Dena Evans, who coached the Stanford women’s cross-country team to a 2003 NCAA title, told me that her athletes were always “pragmatic.” Since college running careers are short and 6K was the prescribed distance, that was what her runners were focused on—not what they could be running. Evans also echoed the point that the equalization debate need not always be focused on what the women were doing. “Sometimes we have all these debates about the women’s distance and it’s probably worth checking in every once in a while to decide what we think is the best idea for the men,” she says. “The men often have to run multiple 10K cross country races in a short span of time. Is that really in their best interest?”

Of course, the NCAA, with its athletic scholarships and weirdly professional approach to amateurism, is a somewhat singular athletic ecosystem. The current debate in British cross-country might therefore be more pertinent to USATF competitions than the U.S. college running scene.

That, anyway, is the assessment of Thom Hunt, who is the chair of USATF’s Cross Country Council and the women’s cross-country coach at Cuyamaca College, a community college in San Diego. Hunt told me that NCAA programs were ultimately not incentivized to develop athletes beyond their limited years of eligibility and that a number of smaller schools seemed to treat their cross-country season as de facto fall training for their middle- and long-distance track athletes. He stressed that this was not meant as a judgment, so much as his outsider’s assessment of how the system seemed to operate. (Cuyamaca College is not an NCAA school.) He also pointed out that there are more women’s NCAA cross-country teams than men’s, and that keeping cross-country courses short was generally more favorable to schools that don’t have nationally competitive “true distance” programs.

USATF, on the other hand, is less constrained by considerations of athlete versatility. There are two major senior-level USATF cross country championships in the United States—the USA Championships and the Club Championships. The former is used to select teams for international competitions like the biennial World Athletics Cross Country Championships and its race distances are determined accordingly.
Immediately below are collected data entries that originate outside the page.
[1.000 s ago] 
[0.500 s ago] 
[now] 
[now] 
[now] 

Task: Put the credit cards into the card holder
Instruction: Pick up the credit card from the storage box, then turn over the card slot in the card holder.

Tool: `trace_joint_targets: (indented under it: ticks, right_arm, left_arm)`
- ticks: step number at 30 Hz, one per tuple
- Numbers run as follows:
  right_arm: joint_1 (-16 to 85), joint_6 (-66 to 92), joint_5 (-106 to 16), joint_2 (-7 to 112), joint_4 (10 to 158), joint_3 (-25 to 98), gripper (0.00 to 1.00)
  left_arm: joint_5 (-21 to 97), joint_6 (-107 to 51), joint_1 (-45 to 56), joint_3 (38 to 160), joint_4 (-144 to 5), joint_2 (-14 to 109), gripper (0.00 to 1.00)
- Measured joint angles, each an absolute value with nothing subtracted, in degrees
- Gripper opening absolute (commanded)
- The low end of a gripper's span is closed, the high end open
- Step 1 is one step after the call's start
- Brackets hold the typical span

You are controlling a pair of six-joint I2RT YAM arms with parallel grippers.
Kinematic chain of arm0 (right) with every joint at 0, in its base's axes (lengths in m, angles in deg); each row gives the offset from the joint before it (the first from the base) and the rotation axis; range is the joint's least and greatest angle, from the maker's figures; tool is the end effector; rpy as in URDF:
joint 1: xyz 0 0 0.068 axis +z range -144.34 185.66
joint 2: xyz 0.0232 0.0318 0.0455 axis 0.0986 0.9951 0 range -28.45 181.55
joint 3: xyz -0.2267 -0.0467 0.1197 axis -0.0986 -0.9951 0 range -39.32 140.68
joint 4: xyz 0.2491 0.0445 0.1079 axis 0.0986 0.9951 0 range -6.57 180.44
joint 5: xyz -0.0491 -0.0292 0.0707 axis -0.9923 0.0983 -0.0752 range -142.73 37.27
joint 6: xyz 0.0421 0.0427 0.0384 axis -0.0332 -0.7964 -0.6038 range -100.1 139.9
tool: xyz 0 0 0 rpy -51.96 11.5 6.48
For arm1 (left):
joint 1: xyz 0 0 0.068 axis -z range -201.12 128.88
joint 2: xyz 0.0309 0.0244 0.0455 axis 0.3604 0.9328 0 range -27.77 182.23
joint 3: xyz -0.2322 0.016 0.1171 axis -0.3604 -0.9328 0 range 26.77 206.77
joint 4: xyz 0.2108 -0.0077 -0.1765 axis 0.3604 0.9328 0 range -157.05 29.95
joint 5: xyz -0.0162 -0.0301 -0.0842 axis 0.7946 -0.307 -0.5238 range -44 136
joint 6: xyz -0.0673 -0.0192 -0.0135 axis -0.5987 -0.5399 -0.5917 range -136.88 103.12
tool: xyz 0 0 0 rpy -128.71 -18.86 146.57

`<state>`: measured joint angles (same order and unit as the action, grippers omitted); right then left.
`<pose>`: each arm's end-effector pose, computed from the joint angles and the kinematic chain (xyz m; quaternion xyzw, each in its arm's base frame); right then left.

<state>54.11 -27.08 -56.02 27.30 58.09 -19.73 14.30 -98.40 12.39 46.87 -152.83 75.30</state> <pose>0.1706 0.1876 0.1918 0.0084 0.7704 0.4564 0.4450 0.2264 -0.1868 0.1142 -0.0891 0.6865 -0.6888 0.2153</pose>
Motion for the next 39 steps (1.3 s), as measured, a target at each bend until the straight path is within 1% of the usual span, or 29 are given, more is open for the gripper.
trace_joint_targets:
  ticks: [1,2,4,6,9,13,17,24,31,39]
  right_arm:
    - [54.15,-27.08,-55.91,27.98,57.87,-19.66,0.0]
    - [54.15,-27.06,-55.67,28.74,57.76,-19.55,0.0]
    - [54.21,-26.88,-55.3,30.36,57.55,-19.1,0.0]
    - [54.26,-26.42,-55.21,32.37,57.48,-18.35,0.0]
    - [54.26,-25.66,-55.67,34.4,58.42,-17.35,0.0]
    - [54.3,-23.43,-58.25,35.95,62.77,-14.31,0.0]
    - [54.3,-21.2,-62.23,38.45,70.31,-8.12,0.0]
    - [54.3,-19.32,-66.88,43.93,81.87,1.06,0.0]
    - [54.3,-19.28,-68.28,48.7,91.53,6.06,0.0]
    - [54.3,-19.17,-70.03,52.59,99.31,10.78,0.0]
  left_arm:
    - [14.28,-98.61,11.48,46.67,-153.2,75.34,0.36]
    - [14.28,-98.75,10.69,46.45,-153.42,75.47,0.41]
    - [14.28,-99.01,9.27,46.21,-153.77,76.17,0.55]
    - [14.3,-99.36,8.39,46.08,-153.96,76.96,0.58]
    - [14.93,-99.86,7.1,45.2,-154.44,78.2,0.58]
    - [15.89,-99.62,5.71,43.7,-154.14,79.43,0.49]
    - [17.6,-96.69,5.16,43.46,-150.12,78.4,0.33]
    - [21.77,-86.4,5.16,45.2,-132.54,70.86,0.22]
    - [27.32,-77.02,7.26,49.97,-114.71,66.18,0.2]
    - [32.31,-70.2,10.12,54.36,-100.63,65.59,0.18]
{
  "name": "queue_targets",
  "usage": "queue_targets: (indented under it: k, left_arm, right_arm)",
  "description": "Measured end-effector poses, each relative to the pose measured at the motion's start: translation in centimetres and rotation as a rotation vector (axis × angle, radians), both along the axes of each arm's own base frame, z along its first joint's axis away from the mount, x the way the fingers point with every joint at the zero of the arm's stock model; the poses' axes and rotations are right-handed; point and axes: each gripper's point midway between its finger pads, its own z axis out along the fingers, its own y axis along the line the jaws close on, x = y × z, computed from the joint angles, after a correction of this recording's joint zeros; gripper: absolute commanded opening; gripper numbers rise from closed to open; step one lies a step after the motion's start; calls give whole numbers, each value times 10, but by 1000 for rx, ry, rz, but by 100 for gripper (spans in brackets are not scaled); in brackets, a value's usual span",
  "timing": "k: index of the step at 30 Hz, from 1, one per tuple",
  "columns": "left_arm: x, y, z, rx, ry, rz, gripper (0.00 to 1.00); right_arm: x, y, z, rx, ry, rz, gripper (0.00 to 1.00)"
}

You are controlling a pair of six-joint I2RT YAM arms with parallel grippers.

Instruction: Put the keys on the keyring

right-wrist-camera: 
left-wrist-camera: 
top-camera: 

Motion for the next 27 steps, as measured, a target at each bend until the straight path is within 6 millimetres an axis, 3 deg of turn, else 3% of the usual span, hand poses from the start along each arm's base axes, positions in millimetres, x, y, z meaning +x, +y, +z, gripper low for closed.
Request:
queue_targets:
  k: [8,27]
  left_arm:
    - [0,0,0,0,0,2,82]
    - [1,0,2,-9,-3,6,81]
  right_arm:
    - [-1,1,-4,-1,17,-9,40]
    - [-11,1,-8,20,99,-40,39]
When World Athletics made 10K the standard distance for the men’s and women’s senior level race starting at the 2017 World Championships (before that, the men ran 12K and the women ran 8K), USATF followed suit.

At the Club Championships, however, senior level races are still 6K and 10K. Hunt told me that around the time that the IAAF equalized the world championships distances, USATF started soliciting feedback from female club runners about whether they also wanted to run the same distance as the men.

“We asked the women which way they want to go and the winning opinion was to keep it at 6K. It was definitely not unanimous, but the preference to keep distances the same was a clear winner,” Hunt told me. (He conceded that USATF hadn’t yet done an exhaustive poll of every female runner at Club Champs, but that a “sizeable percentage” of competitors had been asked their opinion.)

As for the discussion currently happening in the UK, he also thinks that athletes should be able to decide for themselves.

“Ultimately, I agree with what the British women have said,” Hunt says, referring to the statement signed by Radcliffe and others. “The decision should be made primarily by the athletes who are competing. As an argument, I think that’s kind of a trump card.”